Among the records below, find each line bearing the word "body" and copy it.

(Records from a data collection)

· · · · · · ·

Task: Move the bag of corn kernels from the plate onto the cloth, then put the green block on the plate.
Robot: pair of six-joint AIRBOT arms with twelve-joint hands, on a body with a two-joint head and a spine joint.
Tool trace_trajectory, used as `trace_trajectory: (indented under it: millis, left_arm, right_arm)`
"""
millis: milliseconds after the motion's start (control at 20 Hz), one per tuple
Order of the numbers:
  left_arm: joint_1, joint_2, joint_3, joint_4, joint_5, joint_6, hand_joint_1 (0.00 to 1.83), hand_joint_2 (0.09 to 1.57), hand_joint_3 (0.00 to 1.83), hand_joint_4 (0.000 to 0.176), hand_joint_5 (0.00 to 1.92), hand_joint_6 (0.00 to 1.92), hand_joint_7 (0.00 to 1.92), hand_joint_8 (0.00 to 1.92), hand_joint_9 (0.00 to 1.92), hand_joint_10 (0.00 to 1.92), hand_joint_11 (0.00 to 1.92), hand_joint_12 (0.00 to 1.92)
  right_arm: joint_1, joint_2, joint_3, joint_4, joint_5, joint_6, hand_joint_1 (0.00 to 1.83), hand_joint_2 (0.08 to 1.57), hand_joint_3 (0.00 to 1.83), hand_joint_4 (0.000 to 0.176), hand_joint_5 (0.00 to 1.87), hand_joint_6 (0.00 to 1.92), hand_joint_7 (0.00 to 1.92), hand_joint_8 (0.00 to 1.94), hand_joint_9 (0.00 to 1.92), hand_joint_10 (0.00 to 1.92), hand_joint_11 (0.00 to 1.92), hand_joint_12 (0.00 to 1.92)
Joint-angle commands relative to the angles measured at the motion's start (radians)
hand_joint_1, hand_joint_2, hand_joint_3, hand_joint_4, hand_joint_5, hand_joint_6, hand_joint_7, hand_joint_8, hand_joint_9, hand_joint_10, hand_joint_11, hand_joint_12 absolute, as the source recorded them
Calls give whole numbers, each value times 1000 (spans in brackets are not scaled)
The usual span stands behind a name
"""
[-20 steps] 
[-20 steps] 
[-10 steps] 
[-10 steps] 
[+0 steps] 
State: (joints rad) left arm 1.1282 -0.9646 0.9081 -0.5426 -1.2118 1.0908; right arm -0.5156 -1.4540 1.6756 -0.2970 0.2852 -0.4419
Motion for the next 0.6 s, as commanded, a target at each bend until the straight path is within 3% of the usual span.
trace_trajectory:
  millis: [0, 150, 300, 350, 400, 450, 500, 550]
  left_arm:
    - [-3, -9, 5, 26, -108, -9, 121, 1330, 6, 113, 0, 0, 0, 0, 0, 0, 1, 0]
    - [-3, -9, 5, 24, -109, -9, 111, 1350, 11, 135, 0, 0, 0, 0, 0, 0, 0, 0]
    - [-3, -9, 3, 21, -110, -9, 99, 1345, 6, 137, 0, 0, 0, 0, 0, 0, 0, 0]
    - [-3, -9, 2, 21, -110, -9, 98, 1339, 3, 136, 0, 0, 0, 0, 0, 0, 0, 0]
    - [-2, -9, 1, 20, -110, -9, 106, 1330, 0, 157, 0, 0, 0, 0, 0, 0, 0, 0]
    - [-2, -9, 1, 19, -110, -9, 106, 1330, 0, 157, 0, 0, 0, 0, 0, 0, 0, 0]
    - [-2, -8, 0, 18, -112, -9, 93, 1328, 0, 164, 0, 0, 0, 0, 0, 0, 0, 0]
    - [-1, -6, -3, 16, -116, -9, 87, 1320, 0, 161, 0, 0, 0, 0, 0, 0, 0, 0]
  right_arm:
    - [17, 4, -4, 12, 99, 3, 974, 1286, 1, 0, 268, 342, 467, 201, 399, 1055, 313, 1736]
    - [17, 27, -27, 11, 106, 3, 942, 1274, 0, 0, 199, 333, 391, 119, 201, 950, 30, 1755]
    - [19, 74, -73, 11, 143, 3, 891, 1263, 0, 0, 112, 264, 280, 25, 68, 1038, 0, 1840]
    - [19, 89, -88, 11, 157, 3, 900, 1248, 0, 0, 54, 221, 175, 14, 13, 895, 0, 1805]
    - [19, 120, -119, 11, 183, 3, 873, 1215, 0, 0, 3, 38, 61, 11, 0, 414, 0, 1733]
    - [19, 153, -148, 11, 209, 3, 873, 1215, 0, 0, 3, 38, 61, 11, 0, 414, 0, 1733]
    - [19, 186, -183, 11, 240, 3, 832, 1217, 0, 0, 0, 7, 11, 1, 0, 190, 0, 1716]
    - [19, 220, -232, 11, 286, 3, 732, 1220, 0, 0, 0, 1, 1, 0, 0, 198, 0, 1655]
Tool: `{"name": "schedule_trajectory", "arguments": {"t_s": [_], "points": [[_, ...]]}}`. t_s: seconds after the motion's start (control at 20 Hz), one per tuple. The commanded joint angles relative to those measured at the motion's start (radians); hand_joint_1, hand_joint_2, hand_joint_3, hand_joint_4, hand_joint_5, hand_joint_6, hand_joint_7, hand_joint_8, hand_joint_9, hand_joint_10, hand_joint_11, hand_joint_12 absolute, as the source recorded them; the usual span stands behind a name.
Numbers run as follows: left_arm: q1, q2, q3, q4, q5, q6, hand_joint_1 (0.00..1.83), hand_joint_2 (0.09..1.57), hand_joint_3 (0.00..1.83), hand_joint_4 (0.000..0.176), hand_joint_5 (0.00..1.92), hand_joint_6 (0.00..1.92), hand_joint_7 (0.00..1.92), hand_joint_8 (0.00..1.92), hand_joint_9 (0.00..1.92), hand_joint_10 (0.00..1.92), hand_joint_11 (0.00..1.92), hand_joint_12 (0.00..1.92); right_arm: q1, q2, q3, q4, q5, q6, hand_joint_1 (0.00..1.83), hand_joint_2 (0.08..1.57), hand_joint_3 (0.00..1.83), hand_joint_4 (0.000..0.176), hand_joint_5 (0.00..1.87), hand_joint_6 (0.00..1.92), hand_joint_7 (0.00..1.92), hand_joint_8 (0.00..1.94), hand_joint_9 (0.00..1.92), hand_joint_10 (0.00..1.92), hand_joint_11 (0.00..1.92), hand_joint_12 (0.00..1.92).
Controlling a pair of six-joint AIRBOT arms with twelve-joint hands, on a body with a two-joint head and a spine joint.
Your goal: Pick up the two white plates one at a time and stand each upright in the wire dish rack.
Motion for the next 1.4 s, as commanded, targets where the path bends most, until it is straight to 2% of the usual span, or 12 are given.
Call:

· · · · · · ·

Your response:
Robot: pair of six-joint AIRBOT arms with twelve-joint hands, on a body with a two-joint head and a spine joint.
Controlling a pair of six-joint AIRBOT arms with twelve-joint hands, on a body with a two-joint head and a spine joint.

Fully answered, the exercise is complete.